Arts Review
Cécile McLorin Salvant
Salvant has a glowing aura of happiness and every note resonates with her joy and enthusiasm for life and jazz!
The QPAC was buzzing for the first-ever Brisbane performance by Jazz artist singer and composer Cécile McLorin Salvant from the US. Amongst her accolades are the prestigious MacArthur Fellowship, the Duke Artist Award and three consecutive Grammy Awards for Best Jazz Vocal Album. After multiple performances with the iconic Jazz at Lincoln Center Orchestra (JLCO), who were recently here at the QPAC, it has been a feast for Jazz-loving Queenslanders. Wynton Marsalis director of the JLCO, described Salvant by saying “You only get a singer like this once in a generation or two.”
Local jazz singer Tiana Khasi opened the evening with a guitarist and a bongo player/percussionist as her supporting band. She launched straight into the set crooning to Open the Door with a soft and delicate, yet powerful voice.
She introduced herself as having a ‘license to perform jazz’ after recently gaining her degree from the Brisbane Conservatorium next door.

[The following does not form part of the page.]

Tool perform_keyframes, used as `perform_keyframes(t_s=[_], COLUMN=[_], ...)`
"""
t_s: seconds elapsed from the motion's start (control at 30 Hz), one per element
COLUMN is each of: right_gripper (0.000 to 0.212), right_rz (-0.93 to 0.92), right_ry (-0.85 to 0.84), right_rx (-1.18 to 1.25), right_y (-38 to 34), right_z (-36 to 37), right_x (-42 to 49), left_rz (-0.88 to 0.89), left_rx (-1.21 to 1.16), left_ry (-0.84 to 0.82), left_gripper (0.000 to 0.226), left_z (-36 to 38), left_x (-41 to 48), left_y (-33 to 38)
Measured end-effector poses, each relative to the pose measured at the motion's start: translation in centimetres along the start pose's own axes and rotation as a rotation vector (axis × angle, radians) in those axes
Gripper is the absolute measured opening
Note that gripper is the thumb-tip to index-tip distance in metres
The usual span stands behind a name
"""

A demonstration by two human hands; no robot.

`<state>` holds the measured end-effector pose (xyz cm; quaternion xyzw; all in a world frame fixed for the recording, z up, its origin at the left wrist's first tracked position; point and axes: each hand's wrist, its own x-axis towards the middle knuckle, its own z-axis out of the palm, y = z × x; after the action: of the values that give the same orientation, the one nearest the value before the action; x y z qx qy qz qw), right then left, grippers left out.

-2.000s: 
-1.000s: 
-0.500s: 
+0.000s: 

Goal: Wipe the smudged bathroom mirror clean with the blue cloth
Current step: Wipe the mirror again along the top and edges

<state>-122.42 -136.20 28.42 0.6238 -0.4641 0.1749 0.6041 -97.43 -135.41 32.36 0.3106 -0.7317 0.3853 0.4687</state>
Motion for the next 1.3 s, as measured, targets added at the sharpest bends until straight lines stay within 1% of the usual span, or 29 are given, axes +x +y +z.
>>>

She was excited to be a supporting act to her idol and proud to have Samoan and Indian heritage. She sang several of her sultry compositions and her rendition of Ella Fitzgerald’s Black Coffee was fabulous. She sang her final song as a love song to the land in Samoan with a soft balsa wooded tone, she promises to have a bright future as a jazz and soul performer and was very well received.
Salvant greeted the audience with a beaming smile resplendent in pink and opened immediately with One Step whilst she regaled the audience at close quarters bending over to the front row with a broad smile. She had the typical Jazz accompaniment with pianist Sullivan Fortner, Yasushi Nakamura on bass and Jazz drummer Kyle Poole.
The troupe had just arrived from Miami after a 22-hour flight and were about to embark on a several-month World tour starting in Brisbane. Despite their weariness, all three were energetic and professional, each taking turns at solos during the twelve songs including a cool Whiplash moment from Poole.
Highlights of a spectacular show were J.C. Johnson’s Haunted House Blues, from 1924 and sung by Bessie Smith. Salvant with spookily brilliant reproducing the piercing whoooooooos normally done on a siren whistle. She was grinning in delight as her voice soared to the rafters of the concert hall, rattling the organ pipes! Salvant is certainly no diva despite her accolades, has a glowing aura of happiness and every note resonates with her joy and enthusiasm for life and jazz.
I was surprised that she also relished singing showtunes and knocked off several witty interpretations from The Sound of Music including How Do You Solve a Problem like Maria? It seemed to perfectly match her naughty audaciousness and wit. Her Barbara song from Brecht’s Threepenny Opera was also hilarious as she oozed suggestion in every lyric ending in a piercing NO!
She also performed two of her own compositions, Moonsong and Fog which were two lovely sultry songs enabling her to display her incredible vocal depth of range and tone. She finished with the powerful Climb Every Mountain from The Sound of Music commenting afterwards that it was featured in an episode of her favourite show Seinfeld, and that we must all watch Voice Mail, a really funny episode.
After a full standing ovation, the band returned with the funniest song of all, Not Getting Married Today from Stephen Sondheim's musical, Company. She rattled off the complicated tongue twisters at a gabbling pace with glee for a fabulous finish. It was not the moody highbrow jazz concert I was expecting and instead was an entertaining chocolate box of delights from one of the greatest singers of our time!